Tuned in to CSPAN for the Palin/Biden Big Fight, with reaction shots from Scott Gunn’s live blog. As a sympthetic outsider, it had me wondering...
(1) Parties and individuals must relate very differently in the US. Somehow, over there, you can be a member of a political party without having to accept any responsibility for what it has done. I cannot imagine any UK politician so publicly disassociating themselves from much of their own party’s recent policy and praxis. People would just fall about laughing. Mirroring their US counterparts, UK Labour and Conservatives parties have both banged the drum hard for deregulation in recent years (and, you may feel, are now reaping their just rewards). Pretending otherwise is laughable.
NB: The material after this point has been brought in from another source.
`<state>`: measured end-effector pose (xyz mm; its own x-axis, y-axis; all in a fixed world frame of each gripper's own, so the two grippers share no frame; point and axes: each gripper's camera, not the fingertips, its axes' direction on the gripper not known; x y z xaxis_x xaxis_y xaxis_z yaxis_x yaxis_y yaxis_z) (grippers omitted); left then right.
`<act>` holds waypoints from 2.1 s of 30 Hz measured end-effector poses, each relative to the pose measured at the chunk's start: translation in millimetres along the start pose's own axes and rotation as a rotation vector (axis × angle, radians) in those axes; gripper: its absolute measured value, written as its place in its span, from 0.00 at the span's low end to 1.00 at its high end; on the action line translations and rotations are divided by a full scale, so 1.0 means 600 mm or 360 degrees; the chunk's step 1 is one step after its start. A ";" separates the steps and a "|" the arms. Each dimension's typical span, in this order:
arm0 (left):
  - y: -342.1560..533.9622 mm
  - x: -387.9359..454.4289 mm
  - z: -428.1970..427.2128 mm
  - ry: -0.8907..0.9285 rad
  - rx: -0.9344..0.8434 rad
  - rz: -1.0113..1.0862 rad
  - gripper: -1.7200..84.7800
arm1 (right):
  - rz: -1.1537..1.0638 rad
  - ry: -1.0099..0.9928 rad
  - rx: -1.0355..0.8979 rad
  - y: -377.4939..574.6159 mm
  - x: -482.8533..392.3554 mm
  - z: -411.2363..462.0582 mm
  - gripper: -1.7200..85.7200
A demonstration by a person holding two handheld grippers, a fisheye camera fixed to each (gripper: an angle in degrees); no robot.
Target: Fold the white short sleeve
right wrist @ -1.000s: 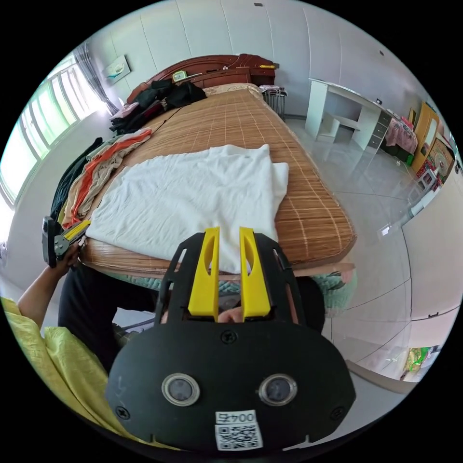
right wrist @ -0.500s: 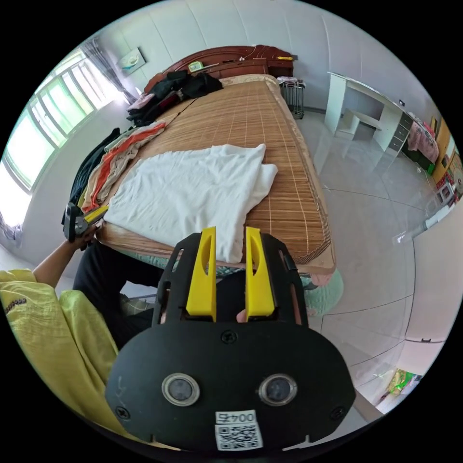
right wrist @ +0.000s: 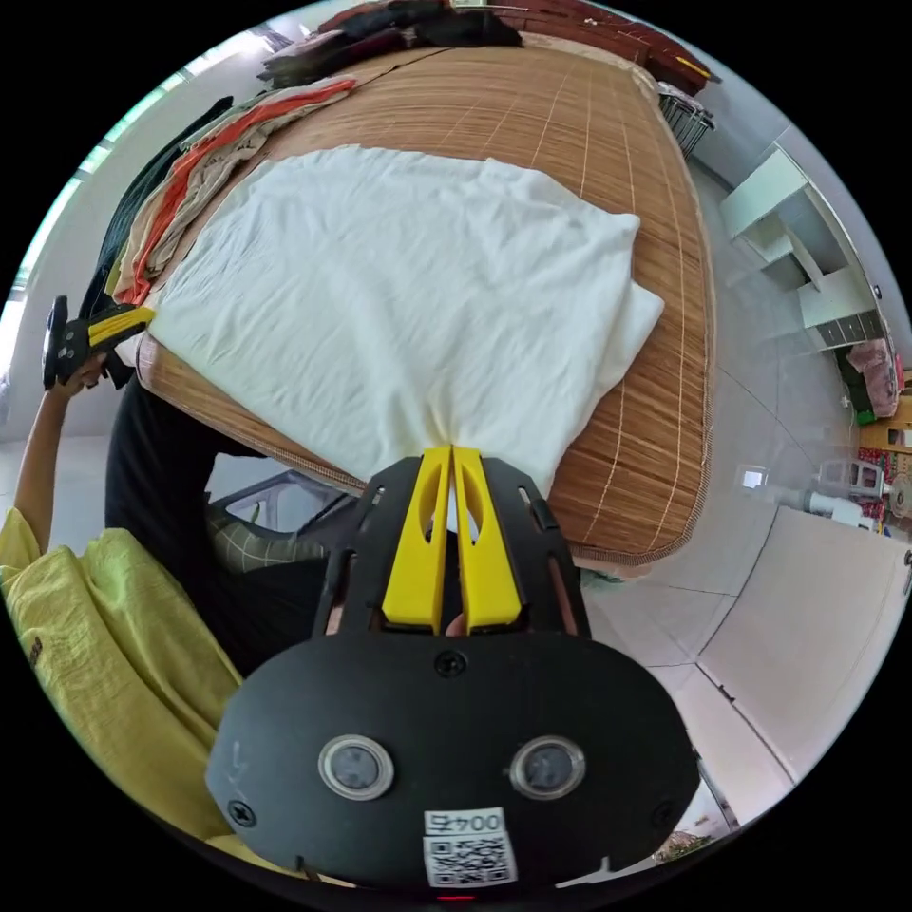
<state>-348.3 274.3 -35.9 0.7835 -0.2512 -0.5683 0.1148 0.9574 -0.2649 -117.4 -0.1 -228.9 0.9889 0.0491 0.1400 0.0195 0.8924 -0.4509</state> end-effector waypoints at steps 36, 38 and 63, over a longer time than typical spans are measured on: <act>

(2) Local and National Government are different worlds, both sides of the Atlantic. Slammin’ the feds is fine and dandy if you’re running for state office, because people want someone to stand up to central government for them. But hang on; the Veep is a fed. What kind of fed does either candidate propose to be? I’m not sure I’m any the wiser this morning. And for Mrs Palin, How does she propose to manage the transition? does she understand what she’s taking on? Of course, it’s long been a staple of US Politics for candidates on all sides to slam federal government until they’re it. “Ain’t no strings on me” local populism has, classically, not precluded going native in Washington. Mrs Palin is obviously a fine local politician. Being naive, folksy and mumsy will be taken by Palin fans as evidence that she’ll be the first candidate since 1776 to reconstruct Washington as a blow-up bouncy version of Juneau, AK. Palin doubters, however, will simply take all this kitchen sink folksy stuff as further evidence she hasn’t a clue what she’s doing. Is Palin Pericles or Pinocchio? It’s for US voters to decide.
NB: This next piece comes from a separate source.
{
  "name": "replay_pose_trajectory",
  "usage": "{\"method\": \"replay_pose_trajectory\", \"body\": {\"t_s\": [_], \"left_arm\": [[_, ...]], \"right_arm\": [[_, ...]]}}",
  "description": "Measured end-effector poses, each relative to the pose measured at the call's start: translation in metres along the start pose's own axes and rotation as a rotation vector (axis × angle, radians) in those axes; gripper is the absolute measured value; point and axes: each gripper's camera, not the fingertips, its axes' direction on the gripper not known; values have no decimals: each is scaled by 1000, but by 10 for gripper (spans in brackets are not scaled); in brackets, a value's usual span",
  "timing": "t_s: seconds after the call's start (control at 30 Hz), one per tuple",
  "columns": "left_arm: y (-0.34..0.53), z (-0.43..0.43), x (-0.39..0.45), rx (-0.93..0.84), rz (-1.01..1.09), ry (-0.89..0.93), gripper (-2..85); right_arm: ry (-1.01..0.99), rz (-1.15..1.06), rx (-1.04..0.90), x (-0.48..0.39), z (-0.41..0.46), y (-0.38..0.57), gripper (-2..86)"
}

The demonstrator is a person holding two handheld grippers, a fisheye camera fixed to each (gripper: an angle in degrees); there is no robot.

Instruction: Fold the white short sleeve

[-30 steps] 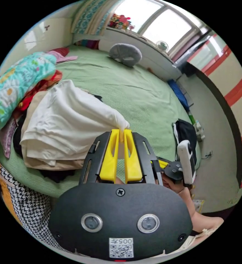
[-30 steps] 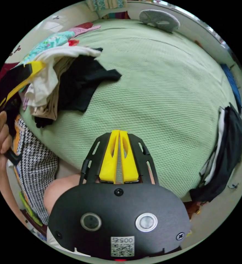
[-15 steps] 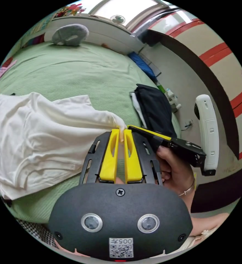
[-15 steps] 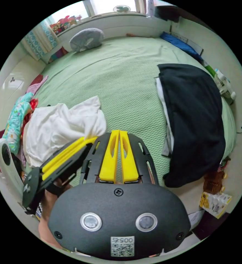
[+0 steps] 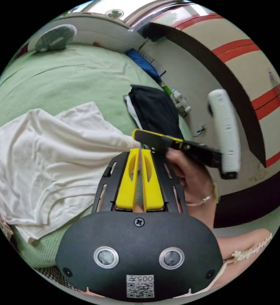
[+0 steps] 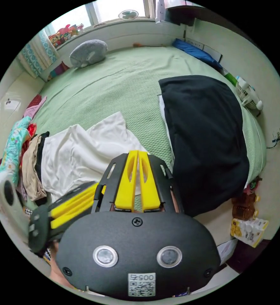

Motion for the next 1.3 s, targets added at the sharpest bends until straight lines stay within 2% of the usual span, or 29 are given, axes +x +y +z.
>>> {"method": "replay_pose_trajectory", "body": {"t_s": [0.1, 0.17, 0.27, 0.43, 0.63, 0.73, 0.87, 1.03, 1.1, 1.17, 1.3], "left_arm": [[-3, -30, -21, 20, -35, -169, 3], [1, -41, -54, 17, -142, -317, -1], [6, -46, -85, 49, -295, -389, -4], [-7, -34, -91, 2, -289, -467, -4], [-36, -4, -102, -59, -259, -371, -4], [-56, 12, -106, -88, -246, -420, -4], [-82, 27, -108, -115, -222, -401, -5], [-105, 39, -113, -148, -209, -461, -6], [-110, 44, -117, -160, -219, -425, -6], [-117, 49, -118, -166, -207, -397, -6], [-124, 52, -121, -170, -191, -432, -6]], "right_arm": [[-152, -70, -24, -9, 4, 1, -1], [-258, -149, -91, -20, 12, 2, 4], [-174, -199, -146, -36, 22, 3, 2], [-154, -278, -222, -62, 33, 3, -8], [-15, -333, -70, -81, 16, 6, -8], [37, -220, 63, -67, 6, 1, -6], [76, -91, 51, -40, 15, -6, 21], [35, -184, 204, -37, 1, -25, 43], [-5, -257, 196, -42, 5, -45, 60], [28, -314, 97, -51, 25, -77, 79], [40, -318, -46, -56, 62, -109, 79]]}}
(3) Both candidates, it seemed to me, camouflaged elephants in the room for electoral purposes. Iraq looks set to do for the US everything the Boer War did for the British Empire. Everybody backs the troops as brave public servants, but don’t they (and we) deserve to know, actually, what is the way out? And what about tax? Promising to cut tax, albeit with some ambiguity about the level at which this will happen, has been a staple element of Reaganomics since Reagan. But soft, a great Bipartisan Wheeze is about to stick another $700bn+ on the burgeoning US public debt. As Mother Thatcher used to tell us Brits in the eighties, public debt is just deferred taxation. Who, Basil Fawlty might ask, is going to pay off mushrooming public debt in years to come, especially against a global background of rising interest rates, without raising the money by taxation? Dennis Compton?
It was heartening to see two nice people, both of them, engaging in a well chaired civic debate. Some of the unsaid undertones do make the whole thing feel like a Dave prequel. In a country where anybody can become vice-president, is anybody is just about to?